[Problem description]:
Which of the lines below include "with"? Each one should be copied out.

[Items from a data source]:
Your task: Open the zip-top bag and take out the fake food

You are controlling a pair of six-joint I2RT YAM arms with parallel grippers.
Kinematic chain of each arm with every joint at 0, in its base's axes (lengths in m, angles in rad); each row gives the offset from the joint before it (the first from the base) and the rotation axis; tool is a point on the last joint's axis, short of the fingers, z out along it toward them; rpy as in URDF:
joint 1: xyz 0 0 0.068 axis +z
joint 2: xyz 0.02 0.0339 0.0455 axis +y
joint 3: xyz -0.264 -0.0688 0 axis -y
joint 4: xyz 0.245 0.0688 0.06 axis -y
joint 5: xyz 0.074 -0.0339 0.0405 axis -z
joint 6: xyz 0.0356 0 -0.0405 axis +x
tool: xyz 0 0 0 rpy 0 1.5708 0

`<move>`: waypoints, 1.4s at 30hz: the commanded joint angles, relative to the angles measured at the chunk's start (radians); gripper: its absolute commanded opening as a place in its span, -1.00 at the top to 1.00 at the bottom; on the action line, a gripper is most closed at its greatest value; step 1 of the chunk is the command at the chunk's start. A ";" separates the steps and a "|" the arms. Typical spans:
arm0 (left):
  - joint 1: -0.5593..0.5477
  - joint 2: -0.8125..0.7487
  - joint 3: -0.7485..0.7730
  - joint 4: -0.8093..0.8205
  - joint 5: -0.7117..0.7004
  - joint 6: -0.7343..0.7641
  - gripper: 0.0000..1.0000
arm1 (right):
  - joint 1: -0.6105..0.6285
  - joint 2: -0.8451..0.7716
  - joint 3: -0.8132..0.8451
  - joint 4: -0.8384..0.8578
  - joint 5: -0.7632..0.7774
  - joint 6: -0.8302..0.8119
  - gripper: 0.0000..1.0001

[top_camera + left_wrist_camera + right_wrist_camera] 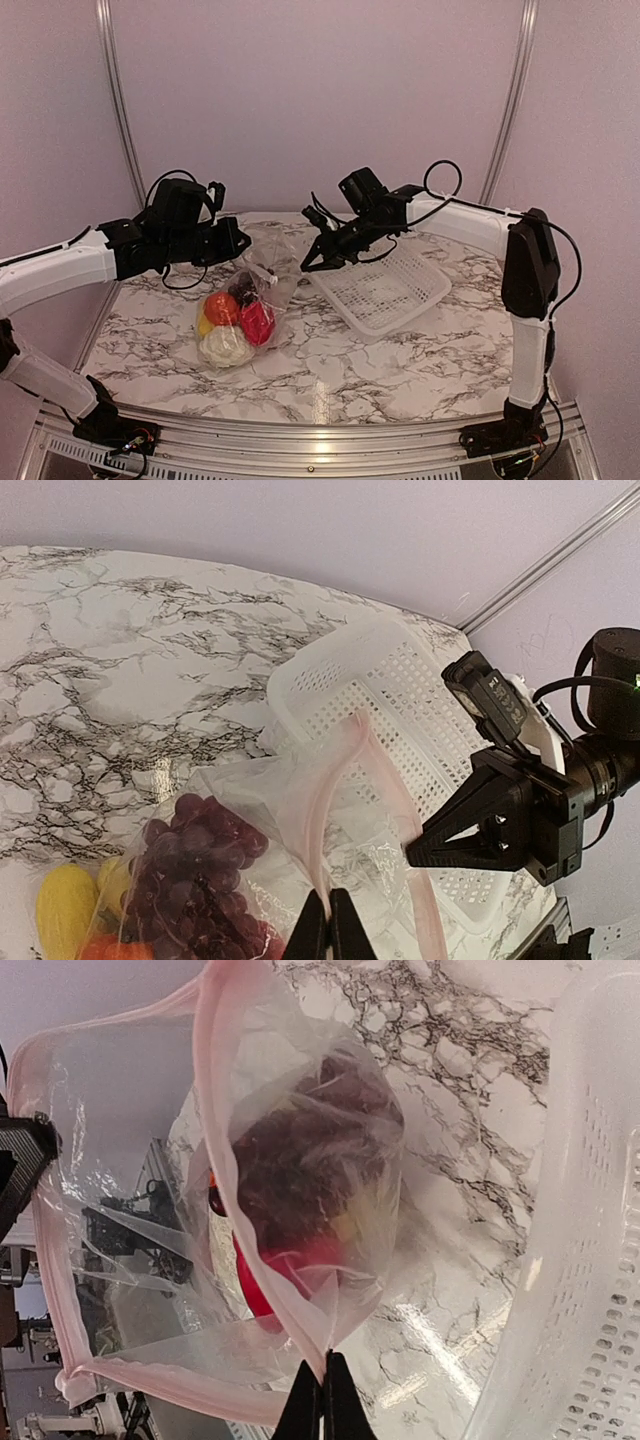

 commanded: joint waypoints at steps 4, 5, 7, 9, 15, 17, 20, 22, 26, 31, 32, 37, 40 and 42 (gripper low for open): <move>-0.001 -0.048 0.001 -0.089 -0.033 0.060 1.00 | -0.002 -0.059 -0.006 -0.187 0.277 -0.210 1.00; -0.001 -0.049 0.003 -0.088 -0.031 0.064 1.00 | 0.001 -0.064 -0.006 -0.197 0.310 -0.231 1.00; -0.001 -0.048 0.012 -0.089 -0.019 0.076 1.00 | 0.003 -0.072 -0.004 -0.211 0.366 -0.264 1.00; -0.001 -0.042 0.023 -0.084 0.016 0.095 1.00 | 0.005 -0.080 0.007 -0.203 0.361 -0.292 1.00; -0.018 -0.008 0.036 -0.056 0.152 0.115 1.00 | 0.034 -0.144 0.047 -0.044 0.293 -0.308 0.32; -0.028 -0.002 0.036 -0.047 0.168 0.122 1.00 | 0.047 -0.172 0.046 0.035 0.277 -0.294 0.22; -0.035 0.003 0.035 -0.039 0.167 0.126 1.00 | 0.059 -0.187 0.048 0.122 0.233 -0.277 0.23; -0.036 0.006 0.036 -0.033 0.161 0.127 1.00 | 0.068 -0.177 0.064 0.139 0.207 -0.274 0.28; -0.037 0.015 0.041 -0.025 0.158 0.124 1.00 | 0.091 -0.131 0.109 0.110 0.180 -0.265 0.39; -0.036 0.020 0.035 -0.011 0.136 0.102 1.00 | 0.126 -0.080 0.089 0.077 0.176 -0.245 0.49; -0.036 0.020 0.031 -0.007 0.125 0.095 1.00 | 0.133 -0.079 0.074 0.074 0.181 -0.243 0.51; -0.037 0.007 0.017 0.003 0.077 0.077 1.00 | 0.149 -0.082 -0.011 0.058 0.194 -0.246 0.59; -0.036 -0.003 0.020 -0.004 0.036 0.088 1.00 | 0.153 -0.079 -0.064 0.081 0.189 -0.250 0.60; -0.037 -0.007 0.027 -0.020 0.028 0.106 1.00 | 0.160 -0.057 -0.076 0.108 0.187 -0.246 0.57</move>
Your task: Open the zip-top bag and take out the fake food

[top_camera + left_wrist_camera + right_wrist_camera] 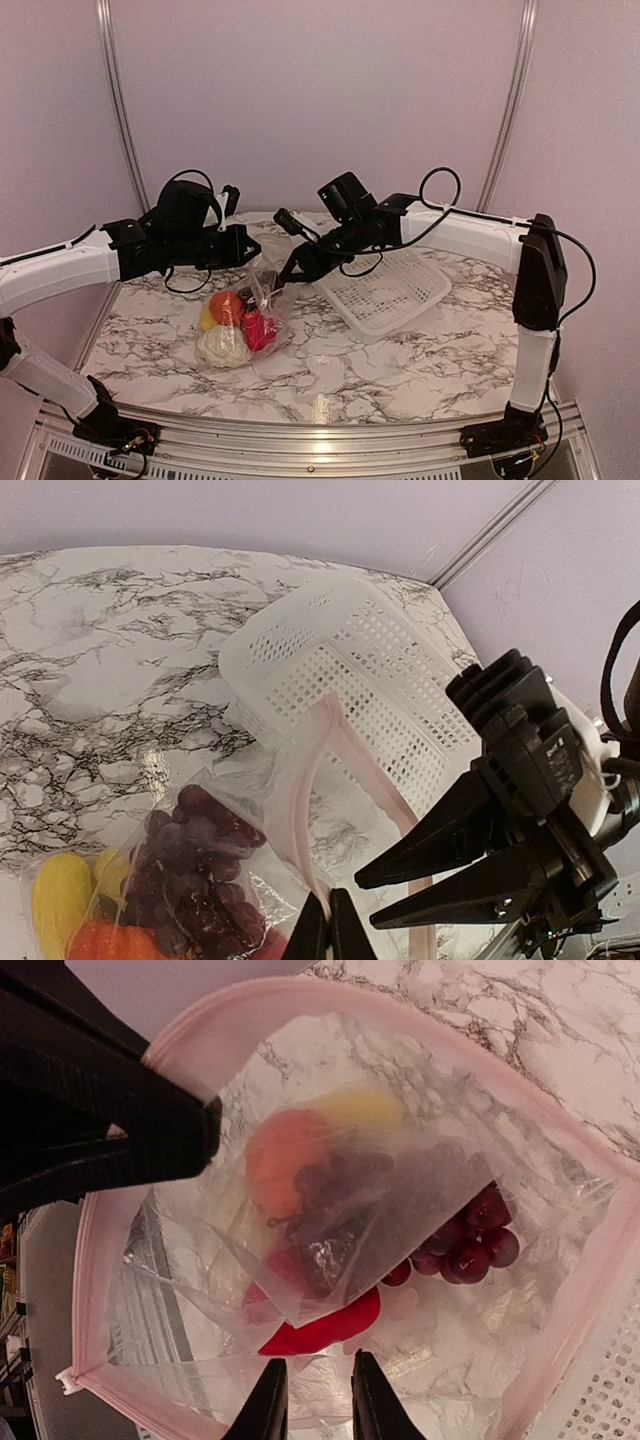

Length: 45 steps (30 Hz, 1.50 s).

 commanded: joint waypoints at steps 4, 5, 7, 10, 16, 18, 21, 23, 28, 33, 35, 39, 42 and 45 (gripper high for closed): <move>-0.002 -0.032 0.023 -0.019 -0.082 0.053 1.00 | 0.032 0.126 0.031 0.053 -0.014 0.031 0.53; -0.001 -0.038 0.022 -0.019 -0.084 0.059 1.00 | 0.036 0.146 0.048 0.060 -0.016 0.037 0.48; -0.001 -0.044 0.020 -0.022 -0.089 0.068 1.00 | 0.042 0.178 0.068 0.091 -0.012 0.055 0.40; 0.003 -0.057 0.014 -0.030 -0.105 0.074 1.00 | 0.044 0.214 0.091 0.133 -0.015 0.093 0.23; 0.054 -0.053 0.009 0.012 -0.075 0.120 1.00 | 0.045 0.257 0.085 0.335 -0.062 0.215 -0.28; 0.080 -0.037 0.022 0.028 -0.035 0.154 1.00 | 0.047 0.286 0.113 0.382 -0.076 0.261 -0.45; 0.124 -0.008 0.053 0.020 0.007 0.183 1.00 | 0.050 0.338 0.186 0.366 -0.090 0.286 -0.47; 0.148 0.008 0.071 0.013 0.053 0.196 1.00 | 0.053 0.344 0.193 0.335 -0.088 0.276 -0.43; 0.163 0.017 0.091 -0.003 0.081 0.227 1.00 | 0.052 0.286 0.119 0.210 -0.066 0.188 -0.24; 0.163 0.039 0.094 -0.011 0.123 0.199 1.00 | 0.052 0.187 -0.004 0.094 -0.086 0.063 -0.03; 0.163 0.046 0.084 -0.010 0.146 0.150 1.00 | 0.052 0.151 -0.046 0.047 -0.113 0.010 -0.02; 0.158 0.040 0.021 0.017 0.242 0.055 1.00 | 0.052 0.098 -0.143 0.081 -0.150 -0.004 -0.05; 0.139 -0.005 -0.067 0.055 0.266 0.015 1.00 | 0.053 0.116 -0.158 0.114 -0.179 0.029 -0.10; 0.103 -0.081 -0.170 0.100 0.249 0.003 1.00 | 0.054 0.115 -0.170 0.163 -0.155 0.082 -0.19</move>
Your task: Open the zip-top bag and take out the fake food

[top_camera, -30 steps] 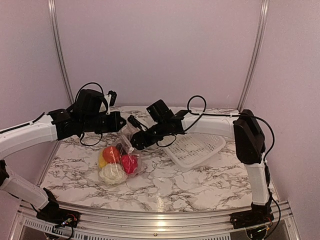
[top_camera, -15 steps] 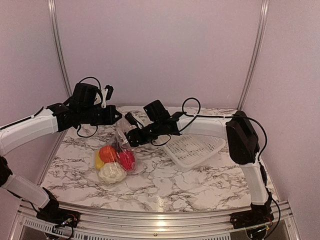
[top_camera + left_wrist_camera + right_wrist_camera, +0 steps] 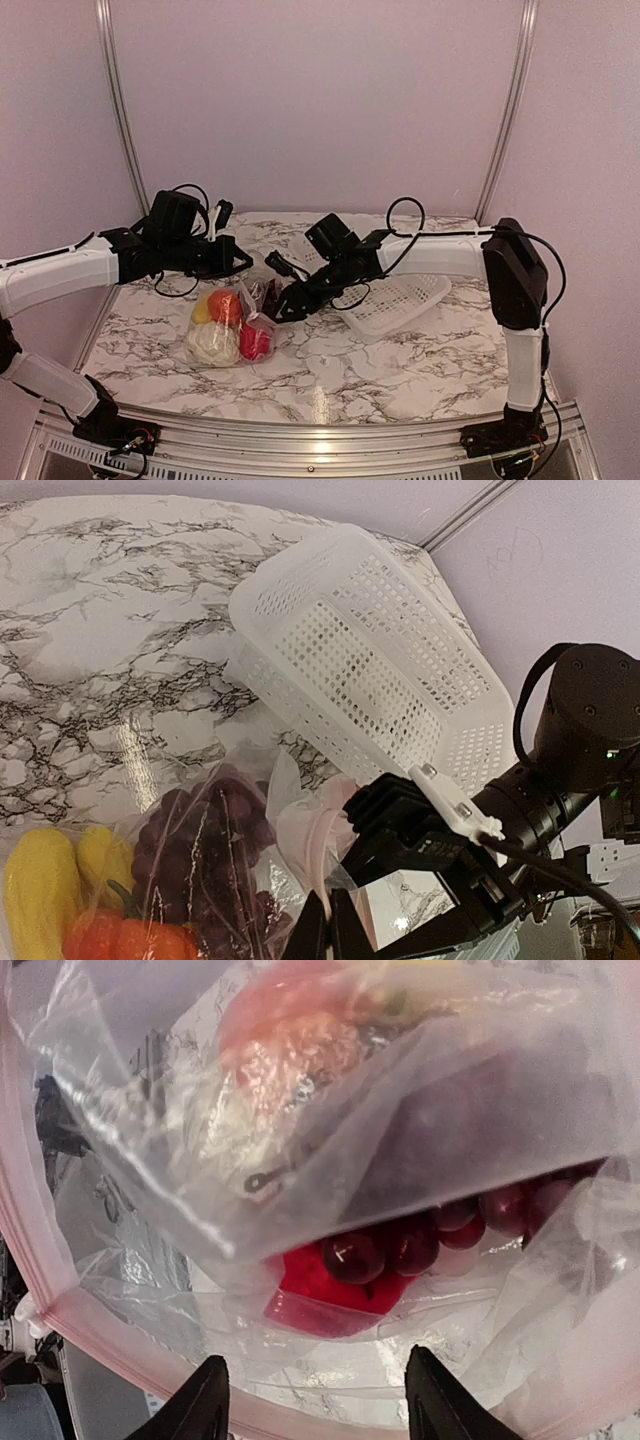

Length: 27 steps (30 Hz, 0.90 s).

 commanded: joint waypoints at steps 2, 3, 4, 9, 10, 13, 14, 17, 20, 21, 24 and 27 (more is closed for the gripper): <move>-0.051 -0.133 -0.157 0.097 0.013 -0.060 1.00 | 0.015 -0.029 -0.054 0.076 0.045 0.073 -0.23; -0.059 -0.149 -0.182 0.114 0.007 -0.070 1.00 | 0.014 -0.041 -0.064 0.108 0.070 0.093 -0.25; -0.065 -0.165 -0.202 0.125 -0.003 -0.076 1.00 | 0.016 -0.060 -0.072 0.131 0.101 0.110 -0.27; -0.099 -0.181 -0.229 0.165 -0.055 -0.080 1.00 | 0.016 -0.072 -0.082 0.242 0.215 0.233 -0.25; -0.106 -0.176 -0.225 0.178 -0.067 -0.080 1.00 | 0.015 -0.059 -0.069 0.241 0.223 0.244 -0.21; -0.122 -0.143 -0.199 0.201 -0.100 -0.081 1.00 | 0.015 -0.032 -0.039 0.235 0.248 0.263 -0.06; -0.123 -0.129 -0.191 0.201 -0.113 -0.082 1.00 | 0.015 -0.032 -0.044 0.251 0.246 0.266 -0.01; -0.124 -0.107 -0.179 0.224 -0.151 -0.099 1.00 | 0.017 -0.032 -0.064 0.322 0.201 0.279 0.13; -0.124 -0.089 -0.174 0.248 -0.173 -0.112 1.00 | 0.018 -0.013 -0.052 0.367 0.142 0.298 0.09; -0.124 -0.085 -0.170 0.249 -0.181 -0.113 1.00 | 0.020 -0.003 -0.040 0.370 0.135 0.298 0.07; -0.124 -0.079 -0.161 0.258 -0.194 -0.101 1.00 | 0.028 0.045 0.004 0.349 0.130 0.293 -0.01; -0.124 -0.079 -0.160 0.269 -0.182 -0.091 1.00 | 0.028 0.090 0.036 0.309 0.160 0.310 -0.09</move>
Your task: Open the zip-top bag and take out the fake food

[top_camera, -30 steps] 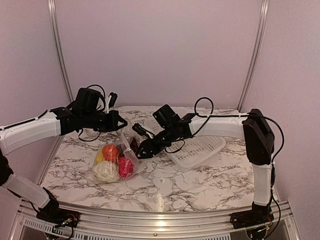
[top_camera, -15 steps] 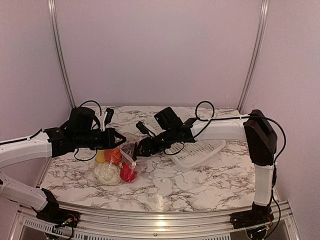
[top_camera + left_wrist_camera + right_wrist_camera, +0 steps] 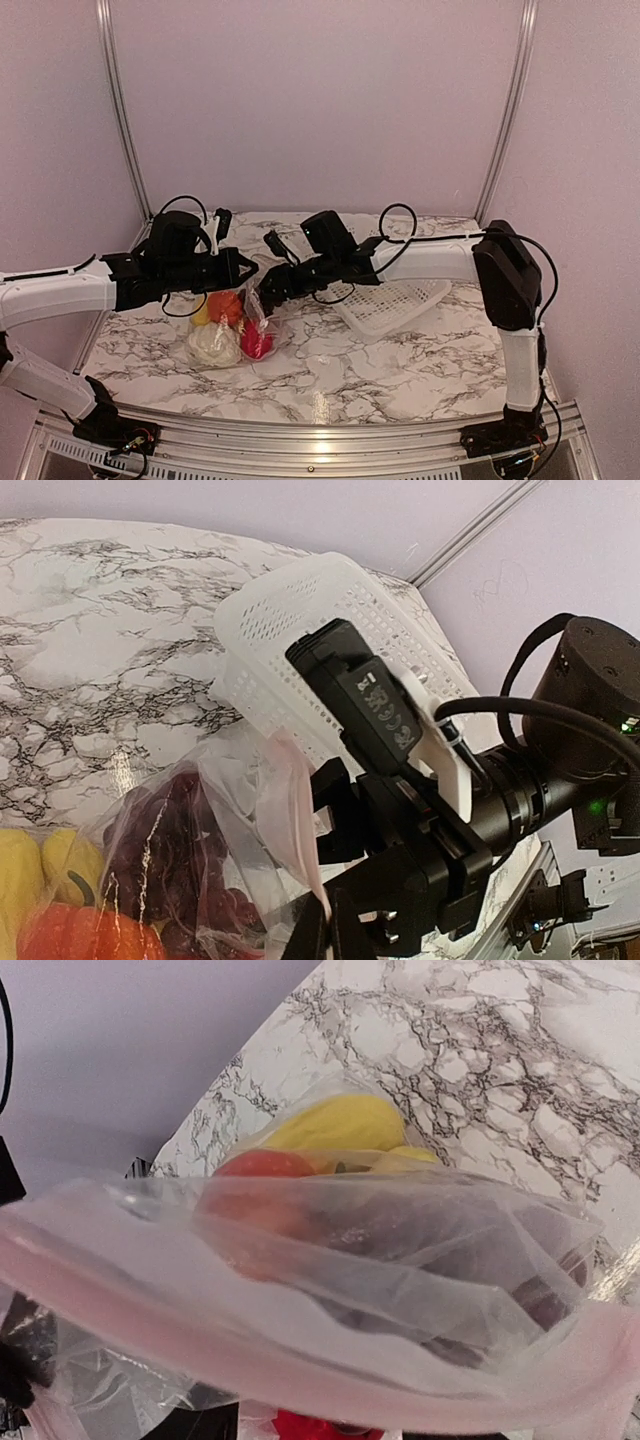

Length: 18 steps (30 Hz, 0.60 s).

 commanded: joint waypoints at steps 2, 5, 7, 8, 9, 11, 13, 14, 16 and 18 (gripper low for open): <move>-0.004 0.000 0.027 0.046 -0.014 0.014 1.00 | 0.018 0.075 0.072 -0.032 0.031 0.029 -0.15; -0.004 -0.016 0.009 0.053 -0.024 0.011 1.00 | 0.020 0.082 0.088 -0.062 0.069 0.021 -0.26; -0.002 -0.022 0.001 0.053 -0.031 0.011 1.00 | 0.023 0.093 0.094 -0.067 0.079 0.017 -0.31; -0.003 -0.023 -0.001 0.050 -0.037 0.010 1.00 | 0.024 0.108 0.101 -0.069 0.076 0.015 -0.32; -0.003 -0.022 -0.002 0.047 -0.043 0.008 1.00 | 0.025 0.118 0.110 -0.069 0.069 0.014 -0.33; -0.003 -0.020 -0.003 0.039 -0.060 0.007 1.00 | 0.032 0.153 0.132 -0.069 0.062 0.013 -0.33; -0.003 -0.017 -0.002 0.033 -0.071 0.004 1.00 | 0.037 0.184 0.161 -0.079 0.063 0.012 -0.33; -0.003 -0.016 -0.001 0.030 -0.071 0.005 1.00 | 0.038 0.196 0.175 -0.089 0.066 0.011 -0.33; -0.001 -0.016 -0.003 0.024 -0.071 0.006 1.00 | 0.037 0.209 0.196 -0.101 0.083 0.009 -0.25; -0.001 -0.018 -0.003 0.019 -0.071 0.008 1.00 | 0.038 0.207 0.206 -0.108 0.088 0.000 -0.05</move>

[Task result]:
You are controlling a pair of six-joint I2RT YAM arms with parallel grippers.
Kinematic chain of each arm with every joint at 0, in its base's axes (lengths in m, angles in rad); each row gives the offset from the joint before it (the first from the base) and the rotation axis; tool is a point on the last joint's axis, short of the fingers, z out along it toward them; rpy as in URDF:

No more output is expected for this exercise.